Re: (YARN CLUSTER MODE) Where to find logs within Spark RDD processing function ?

2016-04-29 Thread nguyen duc tuan
These are executor's logs, not the driver logs. To see this log files, you
have to go to executor machines where tasks is running. To see what you
will print to stdout or stderr you can either go to the executor machines
directly (will store in "stdout" and "stderr" files somewhere in the
executor machine) or see through webui

2016-04-29 20:03 GMT+07:00 dev loper :

> Hi Spark Team,
>
> I have asked the same question on stack overflow  , no luck yet.
>
>
> http://stackoverflow.com/questions/36923949/where-to-find-logs-within-spark-rdd-processing-function-yarn-cluster-mode?noredirect=1#comment61419406_36923949
>
> I am running my Spark Application on Yarn Cluster. No matter what I do, I
> am not able to get the logs within the RDD function printed . Below you can
> find the sample snippet which I have written for the RDD processing
> function . I have simplified the code to illustrate the syntax I have used
> to write the function. When I am running it locally I am able to see the
> logs but not in cluster mode. Neither System.err.println nor the logger
> seems to be working. But I could see all my driver logs.

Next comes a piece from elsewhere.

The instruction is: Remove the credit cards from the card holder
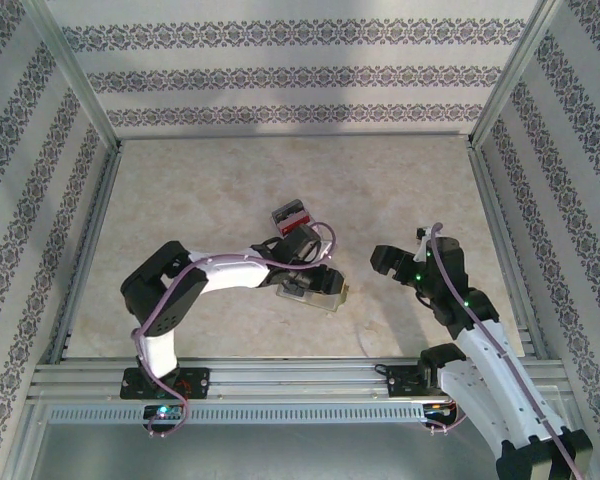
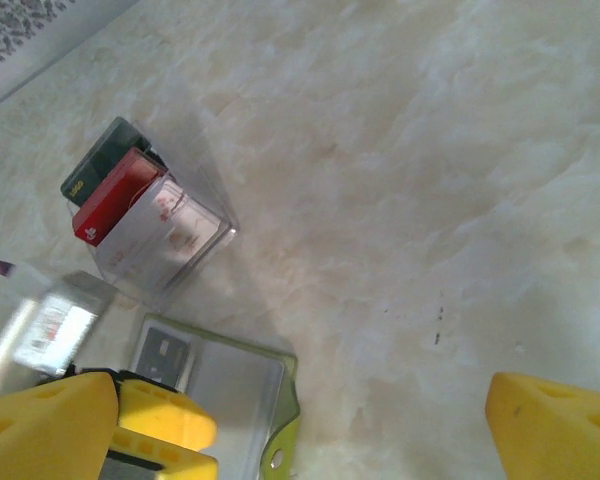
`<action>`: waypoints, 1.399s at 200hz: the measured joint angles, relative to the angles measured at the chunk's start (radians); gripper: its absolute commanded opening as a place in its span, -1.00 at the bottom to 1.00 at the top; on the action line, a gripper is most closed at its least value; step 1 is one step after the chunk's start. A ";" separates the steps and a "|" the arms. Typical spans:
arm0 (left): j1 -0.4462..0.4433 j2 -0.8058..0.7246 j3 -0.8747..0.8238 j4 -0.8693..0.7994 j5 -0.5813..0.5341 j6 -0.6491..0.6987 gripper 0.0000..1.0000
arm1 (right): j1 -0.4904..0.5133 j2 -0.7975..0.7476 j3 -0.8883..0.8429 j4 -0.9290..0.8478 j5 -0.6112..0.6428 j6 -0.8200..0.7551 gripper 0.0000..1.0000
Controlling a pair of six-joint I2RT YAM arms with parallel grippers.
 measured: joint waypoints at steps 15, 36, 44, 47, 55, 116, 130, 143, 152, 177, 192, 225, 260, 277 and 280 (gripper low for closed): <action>0.008 -0.061 0.000 -0.014 -0.001 0.008 -0.07 | 0.000 0.013 0.002 0.000 -0.029 0.018 0.74; 0.043 -0.163 -0.002 -0.042 -0.002 0.024 -0.07 | 0.000 0.028 0.015 -0.002 -0.073 0.064 0.58; 0.067 -0.201 -0.010 -0.045 -0.004 0.026 -0.09 | 0.000 0.035 0.022 0.003 -0.094 0.090 0.53; 0.077 -0.216 -0.014 -0.048 -0.004 0.025 -0.10 | 0.000 0.039 0.026 0.005 -0.104 0.095 0.51; 0.111 -0.254 -0.033 -0.050 -0.004 0.025 -0.12 | 0.000 0.050 0.031 0.014 -0.129 0.123 0.47; 0.310 -0.333 -0.236 -0.054 0.046 -0.009 -0.53 | 0.121 0.214 0.032 0.206 -0.243 0.315 0.40; 0.322 -0.332 -0.265 -0.053 0.065 -0.022 -0.61 | 0.179 0.264 0.032 0.257 -0.243 0.344 0.33; 0.327 -0.328 -0.277 -0.045 0.084 -0.032 -0.64 | 0.224 0.316 0.032 0.308 -0.243 0.372 0.30; 0.327 -0.321 -0.280 -0.034 0.097 -0.037 -0.68 | 0.249 0.352 0.032 0.338 -0.242 0.392 0.29; 0.327 -0.265 -0.280 0.009 0.131 -0.056 -0.75 | 0.299 0.453 0.040 0.392 -0.243 0.425 0.26; 0.327 -0.227 -0.281 0.026 0.140 -0.062 -0.78 | 0.325 0.506 0.045 0.420 -0.242 0.437 0.24; 0.323 -0.166 -0.285 0.057 0.147 -0.072 -0.80 | 0.371 0.592 0.049 0.473 -0.235 0.459 0.21; 0.314 -0.126 -0.285 0.079 0.142 -0.074 -0.81 | 0.396 0.673 0.049 0.527 -0.231 0.486 0.15; 0.313 -0.117 -0.285 0.090 0.138 -0.074 -0.81 | 0.407 0.703 0.049 0.543 -0.231 0.498 0.14; 0.313 -0.116 -0.285 0.090 0.137 -0.074 -0.81 | 0.407 0.706 0.049 0.545 -0.230 0.500 0.14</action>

I even tried to
> log using the Root logger , but it was not working at all within the RDD
> processing function .I was desperate to see the log messages so finally I
> found a guide to use logger as transient (
> https://www.mapr.com/blog/how-log-apache-spark) ,but event that didn't
> help
>
> class SampleFlatMapFunction implements PairFlatMapFunction 
> ,String,String>{
>
> private static final long serialVersionUID = 6565656322667L;
> transient Logger  executorLogger = LogManager.getLogger("sparkExecutor");
>
>
> private void readObject(java.io.ObjectInputStream in)
> throws IOException, ClassNotFoundException {
> in.defaultReadObject();
> executorLogger = LogManager.getLogger("sparkExecutor");
> }
> @Override
> public Iterable> call(Tuple2 tuple) 
>throws Exception {
>
> executorLogger.info(" log testing from  executorLogger ::");
> System.err.println(" log testing from  executorLogger system error 
> stream ");
>
>
> List> updates = new ArrayList<>();
> //process Tuple , expand and add it to list.
> return updates;
>
>  }
>  };
>
> My Log4j Configuration is given below
>
> log4j.appender.console=org.apache.log4j.ConsoleAppender
> log4j.appender.console.target=System.err
> log4j.appender.console.layout=org.apache.log4j.PatternLayout
> log4j.appender.console.layout.ConversionPattern=%d{yy/MM/dd HH:mm:ss} %p 
> %c{1}: %m%n
>
> log4j.appender.stdout=org.apache.log4j.ConsoleAppender
> log4j.appender.stdout.target=System.out
> log4j.appender.stdout.layout=org.apache.log4j.PatternLayout
> log4j.appender.stdout.layout.ConversionPattern=%d{yy/MM/dd HH:mm:ss} %p 
> %c{1}: %m%n
>
> log4j.appender.RollingAppender=org.apache.log4j.DailyRollingFileAppender
> log4j.appender.RollingAppender.File=/var/log/spark/spark.log
> log4j.appender.RollingAppender.DatePattern='.'-MM-dd
> log4j.appender.RollingAppender.layout=org.apache.log4j.PatternLayout
> log4j.appender.RollingAppender.layout.ConversionPattern=[%p] %d %c %M - 
> %m%n
>
> log4j.appender.RollingAppenderU=org.apache.log4j.DailyRollingFileAppender
> 
> log4j.appender.RollingAppenderU.File=${spark.yarn.app.container.log.dir}/spark-app.log
> log4j.appender.RollingAppenderU.DatePattern='.'-MM-dd
> log4j.appender.RollingAppenderU.layout=org.apache.log4j.PatternLayout
> log4j.appender.RollingAppenderU.layout.ConversionPattern=[%p] %d %c %M - 
> %m%n
>
>
> # By default, everything goes to console and file
> log4j.rootLogger=INFO, RollingAppender, console
>
> # My custom logging goes to another file
> log4j.logger.sparkExecutor=INFO, stdout, RollingAppenderU
>
>
> i have tried yarn logs, Spark UI Logs nowhere I could see the log
> statements from RDD processing functions . I tried below Approaches but it
> didn't work
>
> yarn logs -applicationId
>
> I checked even below HDFS path also
>
> /tmp/logs/
>
>
> I am running my spark-submit command by passing below arguments, Even then
> its not working
>
>   --master yarn --deploy-mode cluster   --conf 
> "spark.driver.extraJavaOptions=-Dlog4j.configuration=log4j.properties"  
> --conf 
> "spark.executor.extraJavaOptions=-Dlog4j.configuration=log4j.properties"
>
> Can somebody guide me on logging within spark RDD and map functions ? What
> am I missing in the above steps ?
>
> Thanks
>
> Dev
>


(YARN CLUSTER MODE) Where to find logs within Spark RDD processing function ?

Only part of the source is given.